• **WHAT IS NEEDED**
Verbatim output, no pictures: the lines from the beginning of the material through the line with "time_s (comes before", both ends kept.

• **DATA PROVIDED**
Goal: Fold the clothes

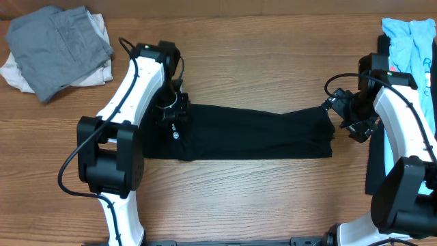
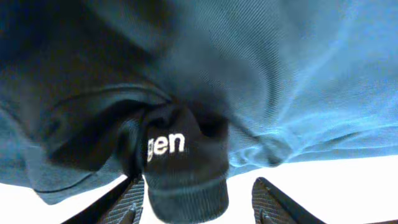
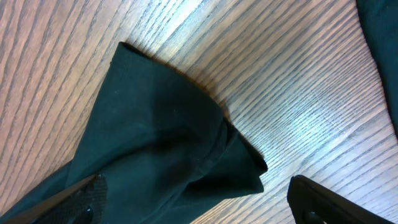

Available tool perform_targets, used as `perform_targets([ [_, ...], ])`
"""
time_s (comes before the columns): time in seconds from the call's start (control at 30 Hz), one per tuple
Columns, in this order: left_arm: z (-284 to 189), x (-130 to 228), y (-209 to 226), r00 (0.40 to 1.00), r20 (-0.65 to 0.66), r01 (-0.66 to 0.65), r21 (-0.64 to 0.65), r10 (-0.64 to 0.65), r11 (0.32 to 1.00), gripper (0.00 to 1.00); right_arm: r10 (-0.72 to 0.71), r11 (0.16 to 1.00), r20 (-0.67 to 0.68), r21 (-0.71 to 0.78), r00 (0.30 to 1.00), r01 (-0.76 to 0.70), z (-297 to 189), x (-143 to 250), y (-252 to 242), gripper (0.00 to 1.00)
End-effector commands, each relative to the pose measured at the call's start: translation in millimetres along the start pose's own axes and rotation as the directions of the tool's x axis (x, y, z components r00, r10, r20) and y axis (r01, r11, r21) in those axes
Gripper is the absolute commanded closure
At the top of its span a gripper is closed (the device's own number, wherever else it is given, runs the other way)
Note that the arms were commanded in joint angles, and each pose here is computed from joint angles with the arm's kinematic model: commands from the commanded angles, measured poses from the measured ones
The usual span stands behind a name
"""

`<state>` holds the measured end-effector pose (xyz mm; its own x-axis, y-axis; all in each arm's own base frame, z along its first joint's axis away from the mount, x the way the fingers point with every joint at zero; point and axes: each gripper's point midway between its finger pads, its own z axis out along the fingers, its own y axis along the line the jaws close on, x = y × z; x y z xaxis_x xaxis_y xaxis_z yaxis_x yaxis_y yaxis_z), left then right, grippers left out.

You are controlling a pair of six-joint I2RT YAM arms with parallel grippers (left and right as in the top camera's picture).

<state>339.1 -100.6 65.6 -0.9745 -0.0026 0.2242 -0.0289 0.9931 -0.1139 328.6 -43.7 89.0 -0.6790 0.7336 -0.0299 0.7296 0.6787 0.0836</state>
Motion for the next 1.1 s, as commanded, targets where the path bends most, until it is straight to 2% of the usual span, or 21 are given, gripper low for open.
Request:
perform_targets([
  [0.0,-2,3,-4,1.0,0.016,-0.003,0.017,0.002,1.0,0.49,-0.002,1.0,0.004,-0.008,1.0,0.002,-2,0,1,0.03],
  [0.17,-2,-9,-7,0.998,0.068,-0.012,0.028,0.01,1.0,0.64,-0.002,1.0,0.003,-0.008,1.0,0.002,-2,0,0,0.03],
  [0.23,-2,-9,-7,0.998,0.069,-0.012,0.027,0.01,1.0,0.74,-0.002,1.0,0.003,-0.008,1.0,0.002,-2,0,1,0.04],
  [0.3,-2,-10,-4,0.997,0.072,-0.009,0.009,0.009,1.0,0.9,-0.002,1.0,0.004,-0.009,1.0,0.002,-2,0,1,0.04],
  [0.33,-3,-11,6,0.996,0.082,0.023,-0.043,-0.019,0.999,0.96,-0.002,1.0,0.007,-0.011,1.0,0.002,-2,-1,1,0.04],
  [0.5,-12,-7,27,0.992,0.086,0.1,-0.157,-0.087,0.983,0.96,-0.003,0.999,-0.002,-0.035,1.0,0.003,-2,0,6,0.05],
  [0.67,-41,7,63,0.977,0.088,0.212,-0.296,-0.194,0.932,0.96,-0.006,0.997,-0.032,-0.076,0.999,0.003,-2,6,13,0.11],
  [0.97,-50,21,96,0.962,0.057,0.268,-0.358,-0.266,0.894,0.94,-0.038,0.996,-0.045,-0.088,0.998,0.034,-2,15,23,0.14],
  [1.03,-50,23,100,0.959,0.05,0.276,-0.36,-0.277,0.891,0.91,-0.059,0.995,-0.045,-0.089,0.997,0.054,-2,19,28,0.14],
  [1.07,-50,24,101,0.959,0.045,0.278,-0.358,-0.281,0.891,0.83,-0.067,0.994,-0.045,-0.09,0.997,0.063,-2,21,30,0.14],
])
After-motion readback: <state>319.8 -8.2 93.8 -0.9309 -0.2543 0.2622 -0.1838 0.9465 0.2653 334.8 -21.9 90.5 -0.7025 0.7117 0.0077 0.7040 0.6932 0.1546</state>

• **EXPECTED ANSWER**
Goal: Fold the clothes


Available tool perform_targets, used as `perform_targets([ [_, ...], ])`
"""
time_s (comes before the columns): time in seconds from the call's start (control at 30 Hz), one per tuple

There is no more output to give.